» **WHAT TO PRODUCE**
Print the line where "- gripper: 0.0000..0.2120" occurs and every line that follows it in the data below, ending with the last line, precisely as written.

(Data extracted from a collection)

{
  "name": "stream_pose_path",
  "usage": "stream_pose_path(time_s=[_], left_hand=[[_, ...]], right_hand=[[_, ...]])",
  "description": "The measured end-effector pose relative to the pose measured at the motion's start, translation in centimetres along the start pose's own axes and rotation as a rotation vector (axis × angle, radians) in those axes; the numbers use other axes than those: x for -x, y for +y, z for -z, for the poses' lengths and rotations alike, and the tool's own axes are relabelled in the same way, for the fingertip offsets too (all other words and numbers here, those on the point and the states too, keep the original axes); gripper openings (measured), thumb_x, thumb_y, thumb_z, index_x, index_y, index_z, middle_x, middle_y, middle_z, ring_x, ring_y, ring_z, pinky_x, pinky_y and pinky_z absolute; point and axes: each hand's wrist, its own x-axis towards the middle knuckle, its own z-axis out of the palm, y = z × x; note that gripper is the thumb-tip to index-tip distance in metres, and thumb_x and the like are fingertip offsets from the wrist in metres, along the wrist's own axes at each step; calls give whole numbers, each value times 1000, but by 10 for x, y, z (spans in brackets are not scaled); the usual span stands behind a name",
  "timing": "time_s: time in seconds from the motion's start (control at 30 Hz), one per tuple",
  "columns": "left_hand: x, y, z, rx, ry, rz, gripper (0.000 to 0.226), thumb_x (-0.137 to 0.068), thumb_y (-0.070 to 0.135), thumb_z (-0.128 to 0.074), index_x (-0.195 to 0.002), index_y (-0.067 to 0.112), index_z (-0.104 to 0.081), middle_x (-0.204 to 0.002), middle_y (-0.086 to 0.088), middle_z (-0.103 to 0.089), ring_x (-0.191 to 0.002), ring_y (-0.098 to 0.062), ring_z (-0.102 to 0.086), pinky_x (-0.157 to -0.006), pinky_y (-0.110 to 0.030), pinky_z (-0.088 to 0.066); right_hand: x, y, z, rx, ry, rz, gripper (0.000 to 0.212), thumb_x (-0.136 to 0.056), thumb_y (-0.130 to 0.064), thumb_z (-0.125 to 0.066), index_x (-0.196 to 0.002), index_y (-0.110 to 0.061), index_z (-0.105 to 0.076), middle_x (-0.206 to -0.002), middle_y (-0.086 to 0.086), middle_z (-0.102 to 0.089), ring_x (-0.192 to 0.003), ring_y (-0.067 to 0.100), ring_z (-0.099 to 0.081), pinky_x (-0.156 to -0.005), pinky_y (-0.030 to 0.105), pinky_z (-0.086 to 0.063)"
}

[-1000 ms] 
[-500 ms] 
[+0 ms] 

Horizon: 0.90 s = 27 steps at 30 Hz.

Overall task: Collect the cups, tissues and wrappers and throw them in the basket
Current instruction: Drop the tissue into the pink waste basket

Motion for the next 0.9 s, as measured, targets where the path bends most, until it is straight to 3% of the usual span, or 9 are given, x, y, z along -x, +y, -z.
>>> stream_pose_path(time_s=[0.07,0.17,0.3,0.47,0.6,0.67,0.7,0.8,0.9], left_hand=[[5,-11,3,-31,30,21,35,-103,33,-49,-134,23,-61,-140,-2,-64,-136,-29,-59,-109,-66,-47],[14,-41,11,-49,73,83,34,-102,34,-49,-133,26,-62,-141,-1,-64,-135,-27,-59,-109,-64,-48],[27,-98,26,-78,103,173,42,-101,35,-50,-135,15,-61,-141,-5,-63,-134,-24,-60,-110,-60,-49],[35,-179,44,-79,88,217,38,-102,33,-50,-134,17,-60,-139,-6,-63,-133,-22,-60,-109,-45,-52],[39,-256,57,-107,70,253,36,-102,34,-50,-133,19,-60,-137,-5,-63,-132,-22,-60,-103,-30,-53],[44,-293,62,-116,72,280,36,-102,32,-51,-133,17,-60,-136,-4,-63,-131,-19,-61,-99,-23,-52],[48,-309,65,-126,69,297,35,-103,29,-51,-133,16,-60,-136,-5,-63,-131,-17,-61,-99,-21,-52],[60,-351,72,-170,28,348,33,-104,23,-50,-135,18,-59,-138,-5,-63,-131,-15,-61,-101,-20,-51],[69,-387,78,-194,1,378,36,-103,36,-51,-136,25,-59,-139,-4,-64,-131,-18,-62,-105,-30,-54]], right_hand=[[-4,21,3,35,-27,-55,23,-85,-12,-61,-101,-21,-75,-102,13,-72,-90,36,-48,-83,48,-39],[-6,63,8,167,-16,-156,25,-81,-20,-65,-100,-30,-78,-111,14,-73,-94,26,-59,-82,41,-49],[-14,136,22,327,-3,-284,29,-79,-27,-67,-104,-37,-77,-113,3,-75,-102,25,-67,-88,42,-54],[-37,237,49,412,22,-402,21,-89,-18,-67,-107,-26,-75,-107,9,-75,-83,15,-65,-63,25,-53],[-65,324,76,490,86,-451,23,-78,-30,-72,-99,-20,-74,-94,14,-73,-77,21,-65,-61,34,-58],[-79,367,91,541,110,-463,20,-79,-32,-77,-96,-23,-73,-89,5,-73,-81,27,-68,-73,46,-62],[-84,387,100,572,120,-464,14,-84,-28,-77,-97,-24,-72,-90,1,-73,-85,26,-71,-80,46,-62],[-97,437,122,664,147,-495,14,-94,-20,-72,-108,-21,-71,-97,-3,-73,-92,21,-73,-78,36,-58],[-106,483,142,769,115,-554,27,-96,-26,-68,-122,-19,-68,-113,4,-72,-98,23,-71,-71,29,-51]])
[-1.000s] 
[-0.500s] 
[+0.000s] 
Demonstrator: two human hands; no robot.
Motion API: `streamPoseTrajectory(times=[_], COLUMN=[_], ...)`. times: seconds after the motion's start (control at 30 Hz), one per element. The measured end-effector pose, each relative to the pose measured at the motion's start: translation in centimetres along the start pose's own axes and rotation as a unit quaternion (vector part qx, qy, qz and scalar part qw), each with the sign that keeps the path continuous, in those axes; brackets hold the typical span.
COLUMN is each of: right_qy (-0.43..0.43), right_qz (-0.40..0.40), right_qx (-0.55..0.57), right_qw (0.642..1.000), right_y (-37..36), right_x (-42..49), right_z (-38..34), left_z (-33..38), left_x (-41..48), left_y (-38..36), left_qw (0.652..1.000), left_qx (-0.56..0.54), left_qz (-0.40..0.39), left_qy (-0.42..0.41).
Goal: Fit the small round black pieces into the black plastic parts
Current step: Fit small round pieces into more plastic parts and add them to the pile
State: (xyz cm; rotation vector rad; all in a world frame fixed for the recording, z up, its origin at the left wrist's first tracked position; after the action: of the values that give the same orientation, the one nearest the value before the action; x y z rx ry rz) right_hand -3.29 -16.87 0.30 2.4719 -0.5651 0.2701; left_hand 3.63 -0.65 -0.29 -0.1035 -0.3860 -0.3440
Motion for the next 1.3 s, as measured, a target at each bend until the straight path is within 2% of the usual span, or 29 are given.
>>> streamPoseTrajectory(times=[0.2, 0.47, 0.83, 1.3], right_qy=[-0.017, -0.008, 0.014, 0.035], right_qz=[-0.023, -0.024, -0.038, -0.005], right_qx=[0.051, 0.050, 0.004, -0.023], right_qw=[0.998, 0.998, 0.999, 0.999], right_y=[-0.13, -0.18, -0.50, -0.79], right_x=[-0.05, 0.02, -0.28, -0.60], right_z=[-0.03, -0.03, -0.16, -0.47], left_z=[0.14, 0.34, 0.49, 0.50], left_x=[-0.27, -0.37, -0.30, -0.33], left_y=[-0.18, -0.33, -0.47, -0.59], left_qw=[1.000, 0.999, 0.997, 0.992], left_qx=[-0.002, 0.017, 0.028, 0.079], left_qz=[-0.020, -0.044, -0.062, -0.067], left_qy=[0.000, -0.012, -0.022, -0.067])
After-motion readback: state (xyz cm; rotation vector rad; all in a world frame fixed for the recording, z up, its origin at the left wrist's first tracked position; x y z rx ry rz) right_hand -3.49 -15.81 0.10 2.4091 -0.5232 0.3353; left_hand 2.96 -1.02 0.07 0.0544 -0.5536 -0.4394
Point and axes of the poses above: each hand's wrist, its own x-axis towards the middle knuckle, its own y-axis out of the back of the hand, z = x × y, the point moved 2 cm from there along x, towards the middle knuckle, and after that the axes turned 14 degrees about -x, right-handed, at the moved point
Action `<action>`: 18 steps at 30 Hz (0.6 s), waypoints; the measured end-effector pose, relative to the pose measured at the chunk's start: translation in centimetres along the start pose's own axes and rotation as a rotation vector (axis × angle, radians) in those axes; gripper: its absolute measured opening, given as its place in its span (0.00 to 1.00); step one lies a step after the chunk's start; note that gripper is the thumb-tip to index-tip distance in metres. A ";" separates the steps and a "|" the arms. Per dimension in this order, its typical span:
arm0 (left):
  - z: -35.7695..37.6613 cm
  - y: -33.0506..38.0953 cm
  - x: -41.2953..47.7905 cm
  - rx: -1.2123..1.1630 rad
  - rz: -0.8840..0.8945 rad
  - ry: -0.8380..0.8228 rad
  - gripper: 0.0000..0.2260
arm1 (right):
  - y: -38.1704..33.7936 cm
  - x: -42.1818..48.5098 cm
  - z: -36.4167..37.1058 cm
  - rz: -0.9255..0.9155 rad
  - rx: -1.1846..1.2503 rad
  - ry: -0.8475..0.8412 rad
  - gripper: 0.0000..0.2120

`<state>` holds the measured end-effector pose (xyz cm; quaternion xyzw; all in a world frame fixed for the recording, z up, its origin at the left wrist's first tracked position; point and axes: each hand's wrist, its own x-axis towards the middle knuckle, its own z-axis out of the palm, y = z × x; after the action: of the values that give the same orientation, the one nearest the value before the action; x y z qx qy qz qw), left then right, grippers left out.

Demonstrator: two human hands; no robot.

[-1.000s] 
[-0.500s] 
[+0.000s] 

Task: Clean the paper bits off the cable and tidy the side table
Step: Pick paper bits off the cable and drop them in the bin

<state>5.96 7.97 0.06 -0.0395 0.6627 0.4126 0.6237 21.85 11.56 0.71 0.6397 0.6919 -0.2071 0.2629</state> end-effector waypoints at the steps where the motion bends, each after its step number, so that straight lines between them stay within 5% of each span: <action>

» **ANSWER SECTION**
  - gripper: 0.0000..0.2120

`<state>` holds the measured end-effector pose (xyz cm; quaternion xyzw; all in a world frame fixed for the recording, z up, its origin at the left wrist's first tracked position; point and axes: each hand's wrist, its own x-axis towards the middle knuckle, its own z-axis out of the palm, y = z × x; after the action: of the values that give the same orientation, the one nearest the value before the action; x y z qx qy qz qw), left then right, grippers left out.

Demonstrator: two human hands; no robot.

[-1.000s] 
[-0.500s] 
[+0.000s] 

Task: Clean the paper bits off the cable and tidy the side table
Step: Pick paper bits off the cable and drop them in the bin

<state>5.96 7.97 0.06 -0.0395 0.6627 0.4126 0.6237 21.85 11.56 0.71 0.6397 0.6919 -0.2071 0.2629</state> end-effector waypoints at the steps where the motion bends, each after its step number, so that straight lines between them stay within 5% of each span: <action>

The work on this exercise has been finished.